Problem to work on: If a line includes the word "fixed", it belongs in the count; state the total for the data below and add nothing.

Supplied material:
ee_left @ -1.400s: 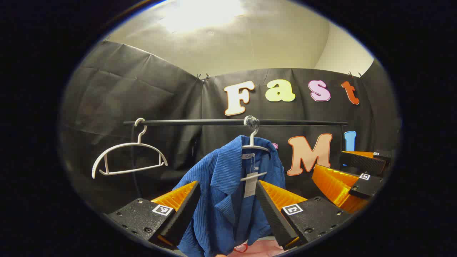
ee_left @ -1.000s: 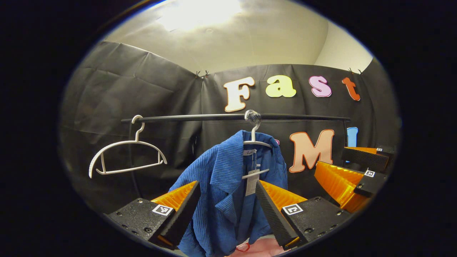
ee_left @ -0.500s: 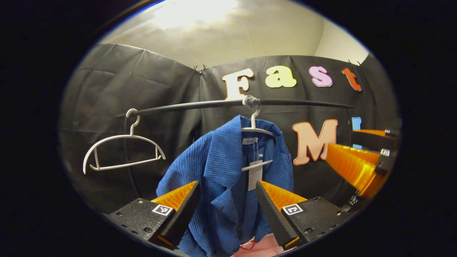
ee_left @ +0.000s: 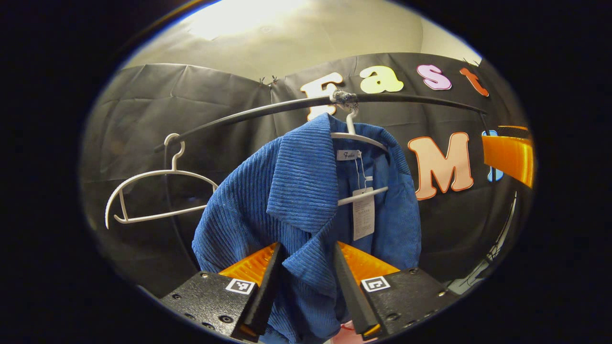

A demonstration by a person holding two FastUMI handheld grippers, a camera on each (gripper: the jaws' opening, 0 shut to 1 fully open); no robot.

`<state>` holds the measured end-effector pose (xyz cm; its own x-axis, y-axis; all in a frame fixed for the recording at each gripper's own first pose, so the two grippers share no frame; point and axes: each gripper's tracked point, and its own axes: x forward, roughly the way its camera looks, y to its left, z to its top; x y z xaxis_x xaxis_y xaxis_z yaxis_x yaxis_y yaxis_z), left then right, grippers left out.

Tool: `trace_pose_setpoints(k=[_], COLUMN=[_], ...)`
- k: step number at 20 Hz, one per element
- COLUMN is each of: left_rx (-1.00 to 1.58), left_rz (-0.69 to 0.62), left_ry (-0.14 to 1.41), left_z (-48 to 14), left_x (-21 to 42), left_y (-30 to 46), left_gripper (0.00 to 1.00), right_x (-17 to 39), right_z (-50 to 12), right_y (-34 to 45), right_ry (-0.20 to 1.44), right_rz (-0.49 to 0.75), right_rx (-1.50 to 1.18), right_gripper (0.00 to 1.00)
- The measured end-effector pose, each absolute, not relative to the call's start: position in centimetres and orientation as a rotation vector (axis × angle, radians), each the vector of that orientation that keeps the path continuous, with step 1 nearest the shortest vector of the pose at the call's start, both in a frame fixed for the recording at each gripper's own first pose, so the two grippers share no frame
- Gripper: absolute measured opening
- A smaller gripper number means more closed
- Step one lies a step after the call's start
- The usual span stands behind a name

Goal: Grasp the clothes on the hanger with both hands and then place them into the laundry hamper below.

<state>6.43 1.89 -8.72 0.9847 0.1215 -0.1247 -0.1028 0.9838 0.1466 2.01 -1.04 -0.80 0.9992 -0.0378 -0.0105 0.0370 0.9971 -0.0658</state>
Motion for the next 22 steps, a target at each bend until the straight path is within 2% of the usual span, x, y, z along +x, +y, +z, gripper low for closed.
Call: trace_pose_setpoints(k=[4, 7, 8, 10, 15, 18, 22], left_rx=[0.136, 0.136, 0.135, 0.133, 0.135, 0.142, 0.132], left_rz=[0.114, 0.115, 0.118, 0.119, 0.103, 0.086, 0.068], left_ry=[0.139, 0.143, 0.147, 0.152, 0.161, 0.166, 0.177], left_z=[-8.9, -9.1, -9.1, -9.1, -9.0, -8.8, -8.7], left_x=[7.0, 7.2, 7.4, 7.4, 7.3, 7.2, 6.8], left_y=[2.3, 2.6, 2.8, 3.0, 3.2, 3.2, 3.5], left_gripper=[0.45, 0.22, 0.20, 0.10, 0.08, 0.03, 0.06], right_x=[3.9, 5.9, 6.7, 7.7, 10.4, 12.5, 15.3], right_z=[-1.4, -2.6, -3.1, -3.9, -6.2, -7.3, -9.3], right_y=[-1.7, -1.9, -1.9, -1.5, 0.0, 0.4, 0.4], right_ry=[0.028, 0.048, 0.055, 0.065, 0.083, 0.087, 0.109], right_rz=[-0.028, -0.009, -0.003, 0.011, 0.038, 0.043, 0.027], right_rx=[-0.061, -0.062, -0.064, -0.069, -0.074, -0.065, -0.031], right_gripper=[0.94, 0.94, 0.94, 0.94, 0.94, 0.94, 0.94])
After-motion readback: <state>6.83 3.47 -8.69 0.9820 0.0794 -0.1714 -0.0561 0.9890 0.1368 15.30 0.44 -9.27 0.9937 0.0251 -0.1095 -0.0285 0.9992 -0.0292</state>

Answer below: 2